Logan goes on to describe the horrific nature of the attack in graphic detail.
'It was so hard to breathe; there was so much pressure on my rib cage. They tried to rip my limbs off. I went down and I couldn't get up. It was a mad frenzy for a piece of me. They tried to scalp me with their hands, ripping out clumps of my hair.'
Logan tells how she was dragged into an area where women and children had been camped out protesting and who ultimately saved her.
'I landed into the lap of a woman. I was naked and hysterical, and some boys stood between the men and this Egyptian woman. People threw clothing at me. It was amazing I could be so humiliated while so close to death. The moment I thought I was lost was when I lost Ray, but I realized later he went to force the Egyptian army to look for me,' she described to Newsweek.

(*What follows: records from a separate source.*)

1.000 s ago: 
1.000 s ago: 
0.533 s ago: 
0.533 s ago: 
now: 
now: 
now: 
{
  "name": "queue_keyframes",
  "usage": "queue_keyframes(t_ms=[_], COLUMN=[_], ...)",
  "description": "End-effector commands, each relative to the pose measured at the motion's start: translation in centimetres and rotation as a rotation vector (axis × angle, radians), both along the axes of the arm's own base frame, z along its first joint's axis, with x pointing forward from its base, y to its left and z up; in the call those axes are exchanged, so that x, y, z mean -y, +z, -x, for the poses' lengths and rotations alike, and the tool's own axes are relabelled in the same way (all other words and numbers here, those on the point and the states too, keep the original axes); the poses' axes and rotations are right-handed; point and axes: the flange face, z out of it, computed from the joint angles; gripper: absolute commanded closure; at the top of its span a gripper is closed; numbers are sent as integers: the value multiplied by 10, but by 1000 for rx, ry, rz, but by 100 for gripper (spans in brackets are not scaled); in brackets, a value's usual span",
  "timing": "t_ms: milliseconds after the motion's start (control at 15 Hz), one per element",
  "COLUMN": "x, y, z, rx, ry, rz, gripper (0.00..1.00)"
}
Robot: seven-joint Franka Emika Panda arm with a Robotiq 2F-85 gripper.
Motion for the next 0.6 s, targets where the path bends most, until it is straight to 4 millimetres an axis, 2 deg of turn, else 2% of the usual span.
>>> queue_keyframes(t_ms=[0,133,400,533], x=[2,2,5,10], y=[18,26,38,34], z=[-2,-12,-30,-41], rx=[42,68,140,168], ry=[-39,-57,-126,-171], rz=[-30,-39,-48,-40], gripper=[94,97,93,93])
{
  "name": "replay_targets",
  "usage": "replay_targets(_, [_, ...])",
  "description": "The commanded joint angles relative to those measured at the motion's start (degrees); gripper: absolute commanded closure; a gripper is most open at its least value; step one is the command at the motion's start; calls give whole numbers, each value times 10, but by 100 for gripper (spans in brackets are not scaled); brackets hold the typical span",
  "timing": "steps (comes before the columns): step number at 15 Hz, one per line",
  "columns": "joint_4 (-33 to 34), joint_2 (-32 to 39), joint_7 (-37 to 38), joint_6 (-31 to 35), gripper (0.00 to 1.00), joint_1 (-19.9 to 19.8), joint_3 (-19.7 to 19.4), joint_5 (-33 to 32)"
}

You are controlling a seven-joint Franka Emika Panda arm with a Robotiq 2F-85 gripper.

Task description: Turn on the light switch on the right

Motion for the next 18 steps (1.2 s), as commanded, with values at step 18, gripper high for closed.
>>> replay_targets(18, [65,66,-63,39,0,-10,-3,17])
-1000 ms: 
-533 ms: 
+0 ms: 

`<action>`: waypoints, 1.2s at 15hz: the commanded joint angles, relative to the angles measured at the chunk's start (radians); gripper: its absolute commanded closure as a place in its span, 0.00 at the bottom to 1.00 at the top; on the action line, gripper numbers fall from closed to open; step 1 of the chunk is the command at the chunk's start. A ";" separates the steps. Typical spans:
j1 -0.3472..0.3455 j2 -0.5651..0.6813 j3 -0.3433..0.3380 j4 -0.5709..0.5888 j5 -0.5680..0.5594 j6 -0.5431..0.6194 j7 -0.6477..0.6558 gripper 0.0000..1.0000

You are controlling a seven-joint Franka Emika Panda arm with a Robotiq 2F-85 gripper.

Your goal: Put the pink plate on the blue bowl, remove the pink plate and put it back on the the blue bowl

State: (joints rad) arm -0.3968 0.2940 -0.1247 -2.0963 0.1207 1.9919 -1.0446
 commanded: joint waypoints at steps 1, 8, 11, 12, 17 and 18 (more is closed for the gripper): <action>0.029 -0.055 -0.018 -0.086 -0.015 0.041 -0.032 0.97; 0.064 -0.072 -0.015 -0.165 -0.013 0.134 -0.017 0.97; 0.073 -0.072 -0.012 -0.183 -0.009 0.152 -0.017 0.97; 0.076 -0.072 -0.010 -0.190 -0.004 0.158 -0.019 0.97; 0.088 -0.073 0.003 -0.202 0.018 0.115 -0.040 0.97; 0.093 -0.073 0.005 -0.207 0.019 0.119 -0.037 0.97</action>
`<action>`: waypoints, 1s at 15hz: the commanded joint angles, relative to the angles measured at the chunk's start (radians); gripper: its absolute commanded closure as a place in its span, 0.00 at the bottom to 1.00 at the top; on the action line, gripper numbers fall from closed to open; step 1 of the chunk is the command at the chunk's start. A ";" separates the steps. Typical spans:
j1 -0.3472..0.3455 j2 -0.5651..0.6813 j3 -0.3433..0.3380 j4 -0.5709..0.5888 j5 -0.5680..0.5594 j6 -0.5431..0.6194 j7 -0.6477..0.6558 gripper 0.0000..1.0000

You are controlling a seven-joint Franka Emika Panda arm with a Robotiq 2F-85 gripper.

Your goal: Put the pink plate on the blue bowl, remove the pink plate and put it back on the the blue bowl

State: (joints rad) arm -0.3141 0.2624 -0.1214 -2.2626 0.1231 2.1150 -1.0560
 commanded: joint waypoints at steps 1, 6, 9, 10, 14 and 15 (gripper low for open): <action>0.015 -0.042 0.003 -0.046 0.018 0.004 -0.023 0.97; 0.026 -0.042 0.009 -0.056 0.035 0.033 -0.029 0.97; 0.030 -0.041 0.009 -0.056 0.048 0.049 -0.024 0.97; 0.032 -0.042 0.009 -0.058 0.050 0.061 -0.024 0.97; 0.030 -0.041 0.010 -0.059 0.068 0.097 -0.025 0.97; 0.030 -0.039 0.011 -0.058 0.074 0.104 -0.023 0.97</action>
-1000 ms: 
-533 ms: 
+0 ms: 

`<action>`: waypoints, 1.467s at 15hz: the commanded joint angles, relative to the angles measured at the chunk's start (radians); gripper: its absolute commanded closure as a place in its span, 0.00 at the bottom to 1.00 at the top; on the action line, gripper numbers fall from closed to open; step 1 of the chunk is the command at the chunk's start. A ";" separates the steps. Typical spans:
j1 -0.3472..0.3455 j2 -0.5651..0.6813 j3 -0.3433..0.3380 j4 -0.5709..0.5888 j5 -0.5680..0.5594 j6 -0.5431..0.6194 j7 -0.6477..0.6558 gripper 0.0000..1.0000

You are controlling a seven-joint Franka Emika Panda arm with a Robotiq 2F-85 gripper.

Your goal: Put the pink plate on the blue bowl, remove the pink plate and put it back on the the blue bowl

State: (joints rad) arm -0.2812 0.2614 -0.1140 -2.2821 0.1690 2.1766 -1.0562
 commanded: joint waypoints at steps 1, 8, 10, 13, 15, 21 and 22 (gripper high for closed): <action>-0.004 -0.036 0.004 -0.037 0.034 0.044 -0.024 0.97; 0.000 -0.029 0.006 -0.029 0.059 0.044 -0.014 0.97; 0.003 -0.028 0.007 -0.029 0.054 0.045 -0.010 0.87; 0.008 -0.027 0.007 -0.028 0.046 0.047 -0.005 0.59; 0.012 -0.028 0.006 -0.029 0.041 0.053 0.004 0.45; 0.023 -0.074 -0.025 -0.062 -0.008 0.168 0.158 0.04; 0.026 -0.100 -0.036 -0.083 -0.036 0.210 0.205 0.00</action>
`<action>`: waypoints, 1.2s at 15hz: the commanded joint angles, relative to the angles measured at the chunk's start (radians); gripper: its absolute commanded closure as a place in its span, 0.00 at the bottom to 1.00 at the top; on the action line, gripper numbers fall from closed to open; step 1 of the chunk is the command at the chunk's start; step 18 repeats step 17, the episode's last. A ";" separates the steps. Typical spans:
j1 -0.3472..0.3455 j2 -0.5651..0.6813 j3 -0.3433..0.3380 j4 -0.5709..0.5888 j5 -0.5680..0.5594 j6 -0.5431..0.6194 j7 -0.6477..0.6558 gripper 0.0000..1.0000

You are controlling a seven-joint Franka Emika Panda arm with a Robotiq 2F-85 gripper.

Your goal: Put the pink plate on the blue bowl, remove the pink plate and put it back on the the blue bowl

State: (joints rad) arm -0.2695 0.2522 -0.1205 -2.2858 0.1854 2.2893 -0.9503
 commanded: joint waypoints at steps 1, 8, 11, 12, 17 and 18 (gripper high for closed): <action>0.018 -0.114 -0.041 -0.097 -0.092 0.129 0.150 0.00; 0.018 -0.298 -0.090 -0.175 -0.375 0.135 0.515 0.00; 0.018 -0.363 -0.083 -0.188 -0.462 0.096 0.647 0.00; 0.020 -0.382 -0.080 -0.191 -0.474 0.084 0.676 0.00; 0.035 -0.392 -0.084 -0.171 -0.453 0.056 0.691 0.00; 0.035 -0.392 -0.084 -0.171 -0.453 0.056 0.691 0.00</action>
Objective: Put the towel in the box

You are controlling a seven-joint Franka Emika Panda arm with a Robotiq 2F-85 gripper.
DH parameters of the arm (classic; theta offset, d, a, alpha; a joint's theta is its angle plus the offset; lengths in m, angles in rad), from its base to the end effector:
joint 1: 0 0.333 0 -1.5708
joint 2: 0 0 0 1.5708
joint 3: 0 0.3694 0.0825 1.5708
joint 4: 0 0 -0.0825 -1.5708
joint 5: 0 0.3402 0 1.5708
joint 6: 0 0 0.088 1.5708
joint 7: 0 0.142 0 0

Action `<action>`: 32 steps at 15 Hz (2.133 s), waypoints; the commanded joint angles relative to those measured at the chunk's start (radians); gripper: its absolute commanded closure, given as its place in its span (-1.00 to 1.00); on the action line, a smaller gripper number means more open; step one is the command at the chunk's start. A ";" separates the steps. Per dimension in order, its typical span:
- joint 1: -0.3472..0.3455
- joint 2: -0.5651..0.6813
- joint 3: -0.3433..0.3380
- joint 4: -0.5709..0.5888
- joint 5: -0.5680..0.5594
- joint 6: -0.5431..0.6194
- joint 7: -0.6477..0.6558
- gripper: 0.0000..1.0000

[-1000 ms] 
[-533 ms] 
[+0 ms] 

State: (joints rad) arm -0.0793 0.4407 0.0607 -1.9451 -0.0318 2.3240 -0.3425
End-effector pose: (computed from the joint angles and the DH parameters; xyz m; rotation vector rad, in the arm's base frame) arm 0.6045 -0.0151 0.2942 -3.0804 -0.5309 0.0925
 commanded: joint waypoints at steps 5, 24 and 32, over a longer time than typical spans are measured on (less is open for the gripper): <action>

Logan was only rescued when the group of local women brought 20 Egyptian soldiers to her aid. A doctor sedated her at her hotel and she was immediately flown back to the U.S. where she spent a further four days in hospital.
'Hillary Clinton acknowledged what happened to me, and President Obama called me personally on the phone to acknowledge it,' Logan said. 'What happened to me is not in dispute.'
In her latest venture titled Lara Logan Has No Agenda, Logan is to release a 90-minute special on Fox Nation that explores 'liberal bias' in the media.
'You can't have a #MeToo movement standing up for women and righting the wrongs of the past but say nothing about a female journalist who was gang-raped and almost died,' Logan said.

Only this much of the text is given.